Director Whit Stillman adapts Jane Austen’s epistolary novella Lady Susan in energetic fashion with Love & Friendship. Kate Beckinsale delivers a career best performance as Lady Susan, a recent widow forced to find a husband due to the law of the time denying women inheritance. The dialogue is some of the wittiest you’ll hear all year and Tom Bennett is particularly hilarious as a bumbling toff.
The Jodie Foster directed Money Monster casts George Clooney as an Eddie Hobbs type TV financial guru taken hostage by a viewer who blew $60,000 on a bad tip. The satire never quite lands as smoothly as it should but the performances of Clooney, Julia Roberts, and especially our own Caitriona Balfe, make it just about worth a watch.
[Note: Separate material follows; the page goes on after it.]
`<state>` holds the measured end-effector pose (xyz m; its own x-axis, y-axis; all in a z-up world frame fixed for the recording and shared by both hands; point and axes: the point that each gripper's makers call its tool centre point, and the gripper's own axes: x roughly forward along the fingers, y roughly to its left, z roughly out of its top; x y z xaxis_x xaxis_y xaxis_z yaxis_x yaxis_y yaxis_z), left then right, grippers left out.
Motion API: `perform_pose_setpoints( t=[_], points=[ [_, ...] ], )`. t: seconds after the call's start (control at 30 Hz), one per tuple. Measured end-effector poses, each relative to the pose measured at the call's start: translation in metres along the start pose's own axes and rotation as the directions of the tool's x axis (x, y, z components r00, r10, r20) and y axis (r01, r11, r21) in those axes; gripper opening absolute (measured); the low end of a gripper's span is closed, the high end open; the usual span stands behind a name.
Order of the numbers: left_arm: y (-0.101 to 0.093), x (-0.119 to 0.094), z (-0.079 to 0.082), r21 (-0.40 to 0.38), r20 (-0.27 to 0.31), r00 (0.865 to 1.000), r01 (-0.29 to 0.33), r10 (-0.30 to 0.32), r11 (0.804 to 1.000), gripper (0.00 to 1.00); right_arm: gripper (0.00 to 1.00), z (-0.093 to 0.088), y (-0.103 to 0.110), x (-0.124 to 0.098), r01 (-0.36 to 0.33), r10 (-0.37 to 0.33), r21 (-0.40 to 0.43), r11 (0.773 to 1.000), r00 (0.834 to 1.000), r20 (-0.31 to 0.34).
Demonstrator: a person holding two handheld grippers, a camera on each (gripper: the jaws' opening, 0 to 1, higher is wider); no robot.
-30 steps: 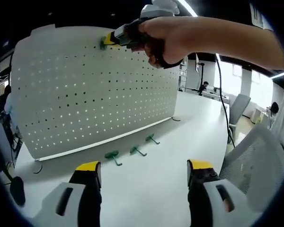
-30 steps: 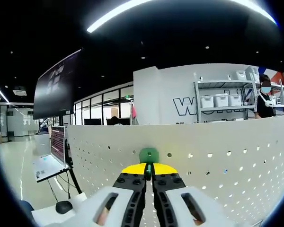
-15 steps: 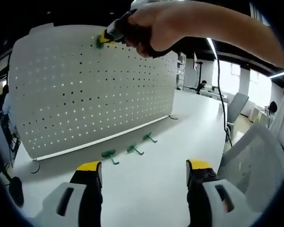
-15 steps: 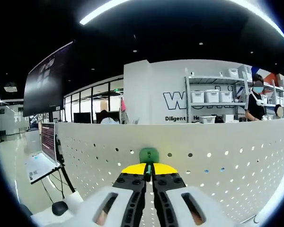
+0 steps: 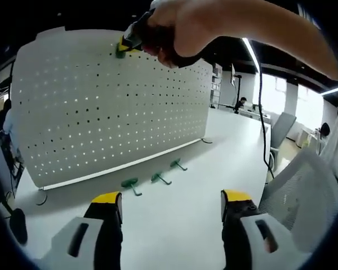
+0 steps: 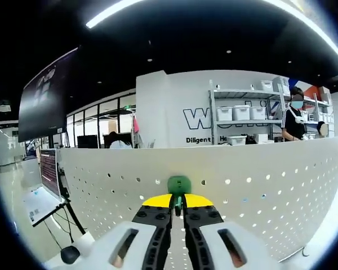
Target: Insert the hook assembly into the mounting plate slot until the hook locks in place.
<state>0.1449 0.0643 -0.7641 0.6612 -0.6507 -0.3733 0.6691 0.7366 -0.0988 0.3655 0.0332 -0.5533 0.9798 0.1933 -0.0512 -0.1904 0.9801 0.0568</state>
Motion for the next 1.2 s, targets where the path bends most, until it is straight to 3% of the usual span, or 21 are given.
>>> perform_pose_setpoints(
  t=[0.67,0.73,1.2],
  points=[
    [-0.0003,-0.0003,-0.0011,-0.011,0.0,1.0,0.003,-0.003,1.0,0.72,0.05,-0.0014,0.0006,-0.0004,-0.002,0.001,-0.003,1.0,1.0,-0.006],
    [-0.0001,-0.0003,-0.0015,-0.013,-0.001,1.0,0.003,-0.003,1.0,0.72,0.05,-0.0081,0.0014,0.0006,-0.017,0.017,-0.006,1.0,0.999,-0.031],
    [-0.0007,-0.0004,-0.0002,-0.01,-0.003,1.0,0.0,0.0,1.0,0.72,0.05,-0.0047,0.0015,0.0007,-0.021,0.021,-0.008,1.0,1.0,-0.01]
  ],
)
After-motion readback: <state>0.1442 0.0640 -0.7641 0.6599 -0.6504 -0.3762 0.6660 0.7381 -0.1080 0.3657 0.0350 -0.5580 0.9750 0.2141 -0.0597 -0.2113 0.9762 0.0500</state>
The stinker of the week is soulless sequel Alice Through the Looking Glass, which throws out the content of the original book in favour of a convoluted and snooze-inducing time travel plot. A shame to see Disney produce something this cynical so soon after the wonderful Jungle Book.
The Lighthouse continue their Pacino season with the controversial Cruising, in which Al plays a cop working undercover in the ’70s New York gay club scene, tonight, and The Godfather, which needs no summary from me, on Tuesday.
Cult ’80s horror sequel Bride of Re-Animator plays late tonight at the Lighthouse. One of the better horror sequels, this one’s a lot of fun, with a great over-the-top performance from Jeffrey Combs.
The Irish Film Institute finish their Tarkovsky season with a screening of his final film, 1986’s The Sacrifice, tomorrow afternoon. Not his best, but well worth seeing on the big screen.
On Tuesday at the IFI you can catch a rare screening of an Irish movie that deserves more attention – 1985’s Lamb, featuring an early starring role for Liam Neeson as a Christian Brother who flees to England with one of the boys in his care to save him from abuse. Actor Hugh O’Conor, who played the young boy, will take part in a post-screening Q+A session.